Britta Riley believes that within the density of the urban lifestyle exists one powerful advantage: community. With Windowfarms, she leveraged the power of collaboration to solve both a design, and an environmental, problem.
“I realized it was beyond me and beyond getting it right. In fact, it was not about me at all.”
Britta Riley is nothing if not passionately optimistic. She conceived the wildly successful Windowfarms in response to a moment of urban anxiety: the lack of space to grow her own food. It’s a scenario familiar to most of the world’s 3.5 billion urban dwellers, even though home-growing produce can be one of the most effective environment-saving techniques we can use. “I was so broke I was renting my apt on AirBnB to pay for food and a tiny room,” she says of her time experimenting with alternative gardening methods. This led her to hydroponics and running nutrient-infused water, a “compost tea,” over plant root systems. Her strategic arrangement of plastic bottles and tubing became the prototype for Windowfarms.

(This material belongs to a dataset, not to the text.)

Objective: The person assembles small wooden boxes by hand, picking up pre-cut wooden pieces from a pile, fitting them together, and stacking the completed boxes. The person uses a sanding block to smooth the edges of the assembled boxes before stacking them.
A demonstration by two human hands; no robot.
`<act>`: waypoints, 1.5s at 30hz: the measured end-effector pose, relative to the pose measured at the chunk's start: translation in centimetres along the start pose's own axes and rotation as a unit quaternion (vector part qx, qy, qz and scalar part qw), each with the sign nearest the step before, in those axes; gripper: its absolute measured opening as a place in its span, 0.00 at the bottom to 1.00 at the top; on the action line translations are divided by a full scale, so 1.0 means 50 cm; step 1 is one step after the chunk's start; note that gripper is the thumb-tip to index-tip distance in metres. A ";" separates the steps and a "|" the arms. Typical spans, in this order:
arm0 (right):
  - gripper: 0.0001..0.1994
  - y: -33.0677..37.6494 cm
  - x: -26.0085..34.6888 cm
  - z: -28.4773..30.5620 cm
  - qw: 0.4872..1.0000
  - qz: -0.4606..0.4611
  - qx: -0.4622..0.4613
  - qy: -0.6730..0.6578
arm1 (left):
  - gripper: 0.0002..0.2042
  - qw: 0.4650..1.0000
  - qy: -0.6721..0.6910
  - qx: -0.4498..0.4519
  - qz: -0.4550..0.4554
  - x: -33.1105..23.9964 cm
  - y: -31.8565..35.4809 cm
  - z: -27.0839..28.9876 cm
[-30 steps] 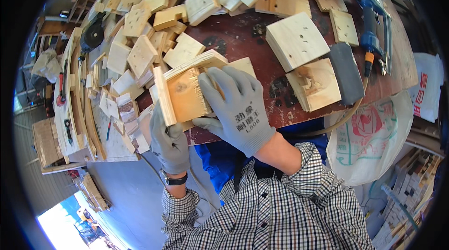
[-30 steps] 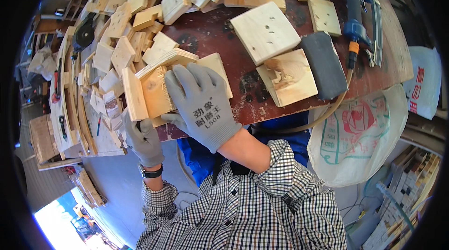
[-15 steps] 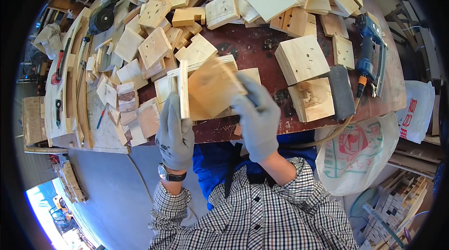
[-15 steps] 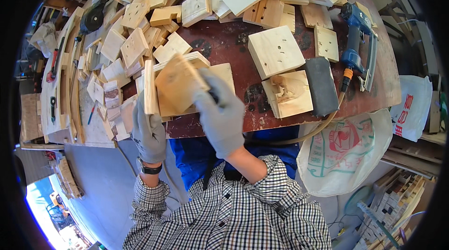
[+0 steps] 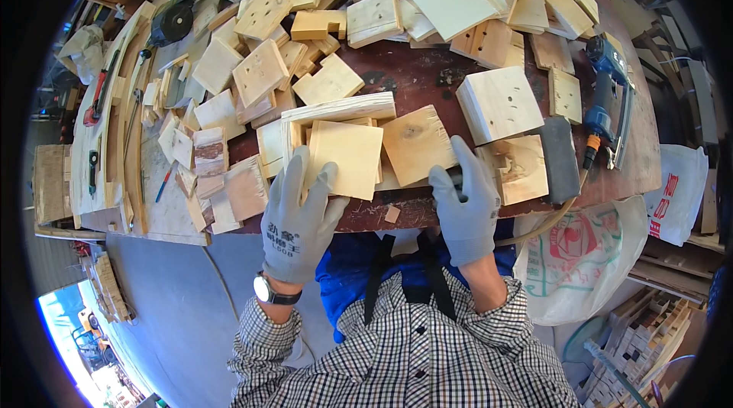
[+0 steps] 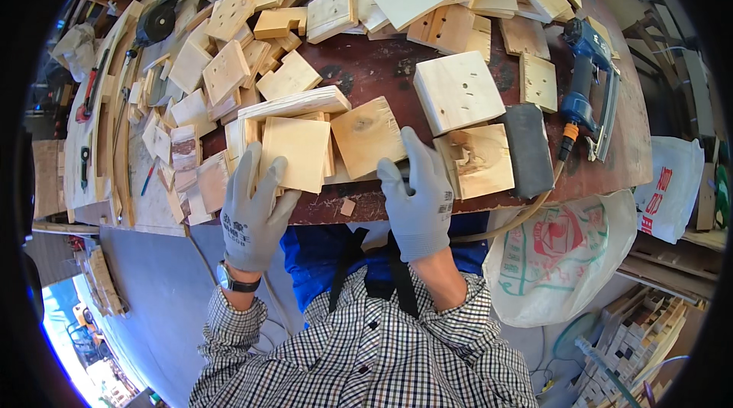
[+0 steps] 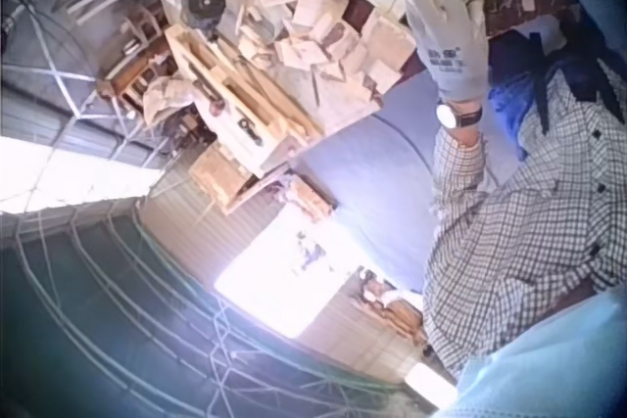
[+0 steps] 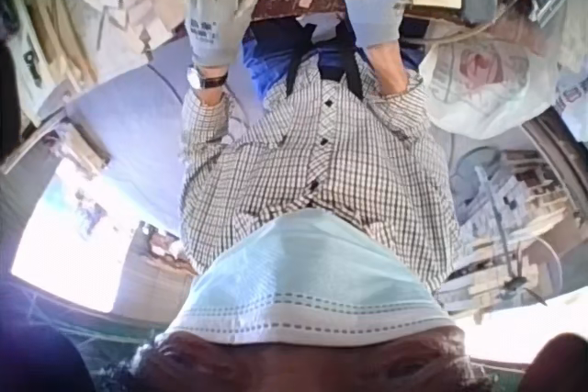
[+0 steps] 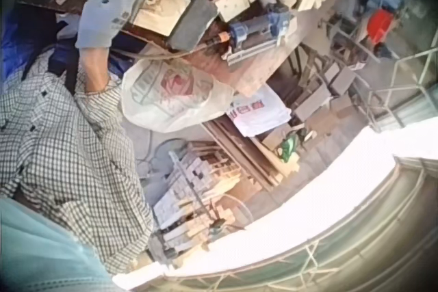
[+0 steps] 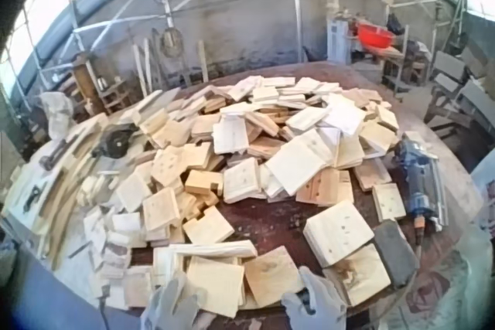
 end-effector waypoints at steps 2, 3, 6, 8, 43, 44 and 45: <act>0.29 -0.003 -0.018 -0.005 0.972 0.138 -0.021 0.191 | 0.31 1.000 -0.001 -0.012 0.000 0.006 0.005 -0.005; 0.29 -0.002 -0.001 -0.006 0.957 0.159 -0.040 0.241 | 0.32 1.000 0.004 -0.020 0.001 0.007 0.009 -0.010; 0.29 -0.004 0.053 -0.014 0.913 0.270 0.014 0.304 | 0.37 0.999 0.021 -0.036 0.011 0.011 0.013 -0.021; 0.31 -0.008 0.077 -0.041 0.906 0.306 0.095 0.275 | 0.41 0.996 0.039 -0.063 0.040 0.016 0.018 -0.018; 0.45 -0.051 0.023 -0.115 0.873 0.264 0.277 0.302 | 0.40 0.988 0.104 0.080 0.078 0.065 -0.003 -0.003; 0.45 -0.053 0.022 -0.115 0.872 0.267 0.273 0.306 | 0.40 0.989 0.098 0.075 0.076 0.065 -0.005 -0.006; 0.44 -0.050 0.015 -0.116 0.872 0.268 0.269 0.309 | 0.39 0.990 0.092 0.072 0.074 0.065 -0.004 -0.010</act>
Point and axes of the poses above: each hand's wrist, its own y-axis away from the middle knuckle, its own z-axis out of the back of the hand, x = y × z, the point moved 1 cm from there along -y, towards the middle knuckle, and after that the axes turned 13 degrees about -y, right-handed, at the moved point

A veteran of participatory projects, Britta turned to the crowd-finding site Kickstarter to raise money to build our.Windowfarms, an online portal where users could help develop the final design. The result was an aesthetic and functional triumph: a high-volume hanging garden capable of producing food even in the dead of winter. She turned to her community again for the second phase of fundraising. With well over 30,000 active users of her project, it’s no surprise she was able to achieve four times her goal of $50,000 — more than enough to fund the manufacturing and design improvements. Britta says her faith in the online community comes from “believing that they were like us, that they saw what we saw, and that they just wanted to know, specifically, how to get involved.”
Britta’s grandfather, whom she described on the first Kickstarter campaign as a “passionately environmental engineer/inventor,” helped influence her human-centric design ethos with his advice to create more user-inspired fixes to his generation’s removed and automated engineering techniques. This can be seen in her previous venture, R&DIY (research and design-it-yourself), which she launched with fellow NYU ITP graduate, Rebecca Bray. It serves as an open-source web platform for mass collaboration on physical systems. Being able to “see opportunities everywhere and to be choosy about where to execute” has served Britta and Windowfarms well; as a pioneer of the collaborative design movement and as a forerunner in urban farming advancements.